• **TASK ITEM**
The answer must be an exact restatement of all the data.

• **INFORMATION SHOWN**
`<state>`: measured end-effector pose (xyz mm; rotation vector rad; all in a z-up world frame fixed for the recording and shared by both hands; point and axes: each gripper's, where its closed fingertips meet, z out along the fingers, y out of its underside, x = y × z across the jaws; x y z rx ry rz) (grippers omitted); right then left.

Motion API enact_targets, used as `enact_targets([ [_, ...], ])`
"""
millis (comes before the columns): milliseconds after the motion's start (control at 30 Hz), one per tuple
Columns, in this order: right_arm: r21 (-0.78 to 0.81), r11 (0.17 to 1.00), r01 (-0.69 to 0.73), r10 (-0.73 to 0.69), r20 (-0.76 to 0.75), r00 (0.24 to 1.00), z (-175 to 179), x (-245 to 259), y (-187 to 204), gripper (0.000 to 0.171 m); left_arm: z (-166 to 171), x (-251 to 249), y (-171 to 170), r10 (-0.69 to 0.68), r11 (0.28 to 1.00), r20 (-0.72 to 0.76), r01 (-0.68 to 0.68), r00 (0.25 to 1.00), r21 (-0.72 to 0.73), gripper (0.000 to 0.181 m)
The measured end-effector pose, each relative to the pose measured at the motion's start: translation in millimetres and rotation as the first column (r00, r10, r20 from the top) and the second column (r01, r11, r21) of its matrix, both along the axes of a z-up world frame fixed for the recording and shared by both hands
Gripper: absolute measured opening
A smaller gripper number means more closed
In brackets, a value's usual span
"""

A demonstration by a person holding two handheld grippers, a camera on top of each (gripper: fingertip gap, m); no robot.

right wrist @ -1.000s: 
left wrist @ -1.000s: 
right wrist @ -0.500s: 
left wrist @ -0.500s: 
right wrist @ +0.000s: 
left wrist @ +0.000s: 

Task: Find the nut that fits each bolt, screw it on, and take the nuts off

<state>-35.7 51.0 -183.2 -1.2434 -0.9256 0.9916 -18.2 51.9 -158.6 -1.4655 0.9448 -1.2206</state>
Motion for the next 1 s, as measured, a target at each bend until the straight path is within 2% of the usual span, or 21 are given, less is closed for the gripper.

• **EXPECTED ANSWER**
`<state>`: measured end-effector pose (xyz mm; rotation vector rad; all in a z-up world frame fixed for the recording and shared by both hands; point and axes: each gripper's, where its closed fingertips meet, z out along the fingers, y out of its underside, x = y × z across the jaws; x y z rx ry rz) (grippers omitted); right then left.

Motion API enact_targets, used as `enact_targets([ [_, ...], ])`
"""
millis (comes before the columns): milliseconds after the motion's start (control at 30 Hz), one per tuple
Columns, in this order: right_arm: r21 (-0.78 to 0.81), r11 (0.17 to 1.00), r01 (-0.69 to 0.73), r10 (-0.73 to 0.69), r20 (-0.76 to 0.75), r00 (0.24 to 1.00), z (-175 to 179), x (-245 to 259), y (-187 to 204), gripper (0.000 to 0.171 m); left_arm: z (-166 to 171), x (-251 to 249), y (-171 to 170), r10 (-0.69 to 0.68), r11 (0.28 to 1.00), r20 (-0.72 to 0.76), r01 (-0.68 to 0.68), r00 (0.25 to 1.00), r21 (-0.72 to 0.73), gripper (0.000 to 0.181 m)
The measured end-effector pose, each relative to the pose measured at the motion's start: translation in millimetres and rotation as the first column (r00, r10, r20 from the top) and the second column (r01, r11, r21) of its matrix, both along the axes of a z-up world frame fixed for the recording and shared by both hands
Gripper: absolute measured opening
A smaller gripper number means more closed
In brackets, a value's usual span
"""

A demonstration by a person holding two handheld grippers, a camera on top of each (gripper: fingertip gap, m); no robot.

right wrist @ -1.000s: 
left wrist @ -1.000s: 
right wrist @ -0.500s: 
left wrist @ -0.500s: 
right wrist @ +0.000s: 
left wrist @ +0.000s: 

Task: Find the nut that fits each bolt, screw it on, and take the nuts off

<state>-35.7 51.0 -183.2 -1.2434 -0.9256 0.9916 -18.2 51.9 -158.6 -1.4655 0.9448 -1.2206</state>
Motion for the next 1 s, as measured, a target at each bend until the straight path is within 2% of the usual span, or 21 are given, less is closed for the gripper.

No additional output is required.